Fig 6. Endogenous gibberellin content in t483 and WT.

Fig 6

A, Schematic diagram of GA biosynthesis in the13-OH pathway. Gray boxes indicate steps catalyzed by GA20ox and GA3ox enzymes. B, Endogenous GAs levels in two-week-old t483 and WT seedlings. GA53, GA44, GA19, GA20 and GA3 levels are indicated by a logarithmic scale. Values are means ±SD of three samples (*P<0.05).

To further test the effects of GA in t483, WT and t483 mutant plants were treated with exogenous GA3. Seed germination vigor was improved in t483 by the addition of GA3 (Fig 7A), but there was no change in the overall seed germination rate (data not shown). Seedlings were also treated to investigate the ongoing response of the t483 mutant to GA3. Root lengths of WT seedlings were unaffected by GA3 treatment, but root lengths in t483 seedlings increased significantly to lengths similar to those in WT (Fig 7B and S1B Fig). Consistent with the morphological responses, expression of OsGA20ox4 was more responsive to GA3 treatment in t483 roots than in WT roots (Fig 7C). Shoot length was enhanced equally in WT and t483 seedlings upon GA3 treatment (Fig 7B and S1C Fig). In untreated shoots, OsGA20ox4 mRNA accumulated to a higher level in t483 than in WT, but OsGA20ox4 mRNA levels were decreased to similar levels in t483 and WT when treated with GA3. In untreated roots, OsGA20ox4 mRNA accumulated to higher levels in t483 than in WT. On treatment with GA3, there was no change in accumulation of OsGA20ox4 mRNA in WT, but levels increased in t483 (Fig 7C). CHR729 expression also responded to GA3 treatment (S1D Fig). These results suggest that t483 responds to GA and that exogenous GA3 can overcome the mutant seed germination and root and shoot development defects, indicating that CHR729 regulates plant development through the GA pathway.

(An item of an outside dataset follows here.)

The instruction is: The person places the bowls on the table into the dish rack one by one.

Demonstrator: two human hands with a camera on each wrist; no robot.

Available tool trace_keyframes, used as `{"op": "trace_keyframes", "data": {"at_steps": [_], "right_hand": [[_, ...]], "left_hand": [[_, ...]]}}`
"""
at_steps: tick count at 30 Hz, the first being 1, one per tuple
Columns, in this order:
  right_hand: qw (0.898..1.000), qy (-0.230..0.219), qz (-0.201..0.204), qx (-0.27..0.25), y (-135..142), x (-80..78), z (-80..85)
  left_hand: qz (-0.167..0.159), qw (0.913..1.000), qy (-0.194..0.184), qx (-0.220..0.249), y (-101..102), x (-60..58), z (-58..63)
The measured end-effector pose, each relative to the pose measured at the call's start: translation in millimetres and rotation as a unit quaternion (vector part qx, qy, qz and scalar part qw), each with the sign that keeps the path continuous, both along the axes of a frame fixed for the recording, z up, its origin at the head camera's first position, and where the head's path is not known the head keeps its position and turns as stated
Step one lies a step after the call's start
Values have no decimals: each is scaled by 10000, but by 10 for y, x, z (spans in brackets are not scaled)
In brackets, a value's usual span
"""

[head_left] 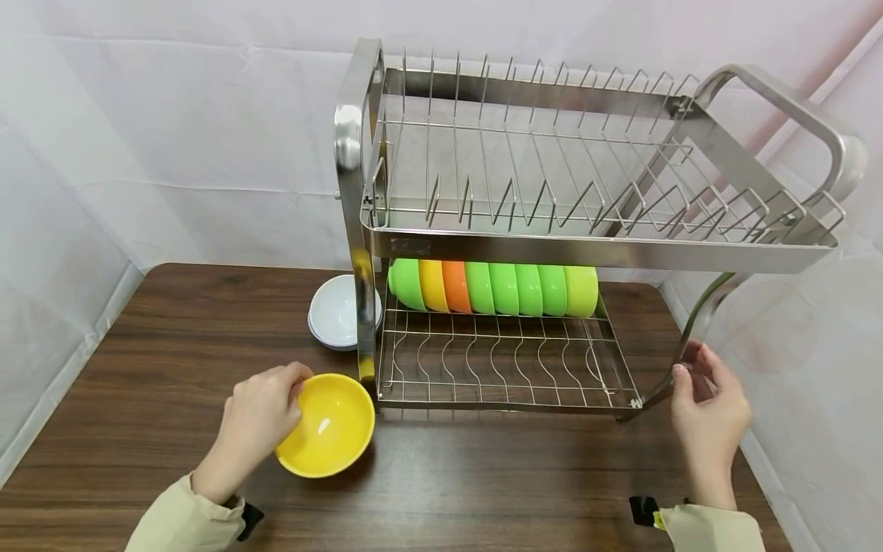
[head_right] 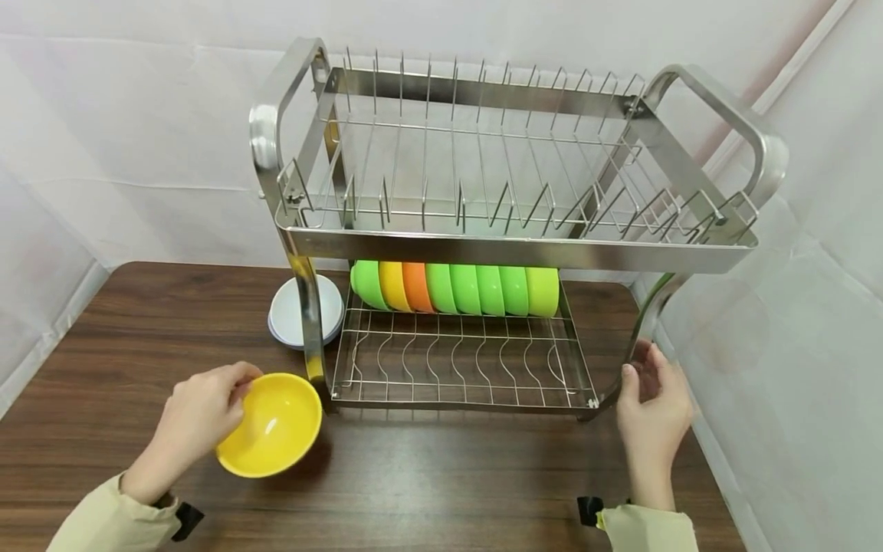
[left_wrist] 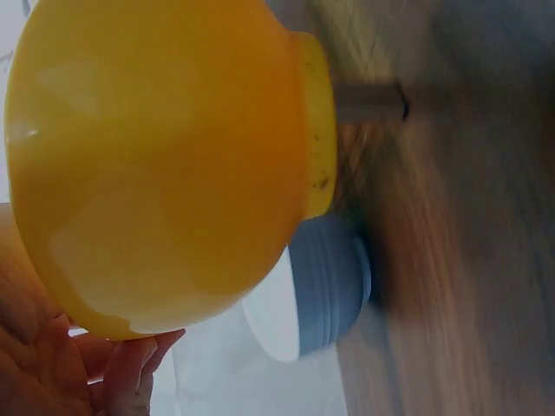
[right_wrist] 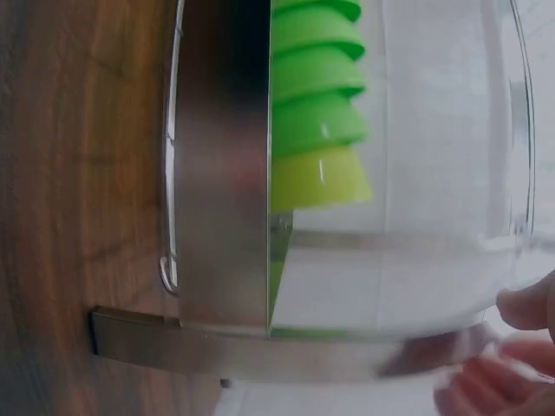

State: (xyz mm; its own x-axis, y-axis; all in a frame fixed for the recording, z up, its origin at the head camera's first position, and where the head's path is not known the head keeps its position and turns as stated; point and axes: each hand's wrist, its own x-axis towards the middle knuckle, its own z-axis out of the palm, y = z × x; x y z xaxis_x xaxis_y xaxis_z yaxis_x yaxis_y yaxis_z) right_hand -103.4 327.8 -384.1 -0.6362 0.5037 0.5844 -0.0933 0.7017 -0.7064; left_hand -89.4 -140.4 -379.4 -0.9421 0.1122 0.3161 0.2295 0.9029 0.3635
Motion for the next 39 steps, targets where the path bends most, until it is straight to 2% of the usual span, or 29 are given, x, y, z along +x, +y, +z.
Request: {"op": "trace_keyframes", "data": {"at_steps": [3,5,6,8,10,12,15,18,21,23,27,32,35,37,39], "right_hand": [[9933,627,259,938,-202,89,22],[9780,1257,731,1497,-408,150,43],[9667,1535,1068,1749,-527,179,58],[9355,1989,1844,2263,-777,245,79],[8951,2235,2689,2766,-1013,318,80],[8535,2167,3479,3219,-1203,407,50],[7964,1937,4229,3866,-1402,522,-63],[7527,1726,4600,4382,-1535,600,-189],[7260,1664,4706,4730,-1610,633,-275],[7137,1654,4736,4889,-1634,642,-303],[7017,1547,4829,5005,-1644,652,-297],[7038,1702,4952,4801,-1652,646,-212],[7082,1814,5143,4484,-1650,608,-143],[7125,1750,5367,4167,-1629,572,-104],[7183,1640,5654,3707,-1593,526,-79]], "left_hand": [[-152,9998,-85,-8,113,53,-26],[-285,9996,-92,-16,200,71,-45],[-355,9993,-97,-17,245,75,-55],[-498,9987,-98,-20,342,78,-69],[-627,9980,-122,-7,437,77,-84],[-742,9971,-167,31,529,75,-95],[-915,9956,-201,80,656,76,-98],[-1120,9936,-102,92,765,73,-88],[-1329,9911,0,82,849,79,-72],[-1453,9893,6,109,887,91,-58],[-1594,9871,-14,177,916,118,-31],[-1804,9832,6,292,912,122,-19],[-1915,9804,52,467,895,107,-11],[-1916,9787,89,727,872,90,-1],[-1923,9743,299,1138,835,62,15]]}}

Fig 7. Response of t483 to gibberellin supplementation.

Fig 7

A, WT and t483 seed germination with or without treatment with GA3 (5 μM). Image taken 3 DAI (days after imbibition). B, WT and t483 shoot and root development with or without GA3 (5 μM). Image taken 14 DAI. C, Analysis of OsGA20ox4 expression in shoots and roots of WT and t483 seedlings with GA3 treatment (at 14 DAI). Values are means ±SD of three replicates. Values annotated with the same letter are not significantly different at P<0.01, with Fisher’s least significant difference test. Scale bars: 2 cm (A), 4 cm (B).

Discussion

A rice mutant was identified with pleiotropic phenotypic traits including dwarfism, lower tiller number, small panicle size, root growth inhibition, short and narrow leaves, and reduced chlorophyll content. The mutant gene responsible for the mutant phenotype was shown to be CHR729, which encoded a CHD3 protein. Our data and former reports demonstrated that mutation of this gene affected expression of a substantial number of downstream genes [16, 17, 29, 35]. The large number of DEGs identified and the pleiotropic phenotype exhibited by the mutant suggested that CHR729 might be a hierarchical regulator of transcriptional cascades in plant growth and development. RNA-seq analysis identified 500 genes that were differentially regulated in t483 compared to WT, approximately 70% of which were upregulated in the mutant (S1 Table). About 10% of DEGs were transcription factor genes, and most of these were also upregulated in t483 (S2 Table). The mutation in the t483 line was predicted to lead to premature termination of CHR729. CHD3 proteins are generally considered to be transcriptional repressors, and the depression of transcription as a result of lower levels of active CHR729 is consistent with the upregulation of the majority of DEGs.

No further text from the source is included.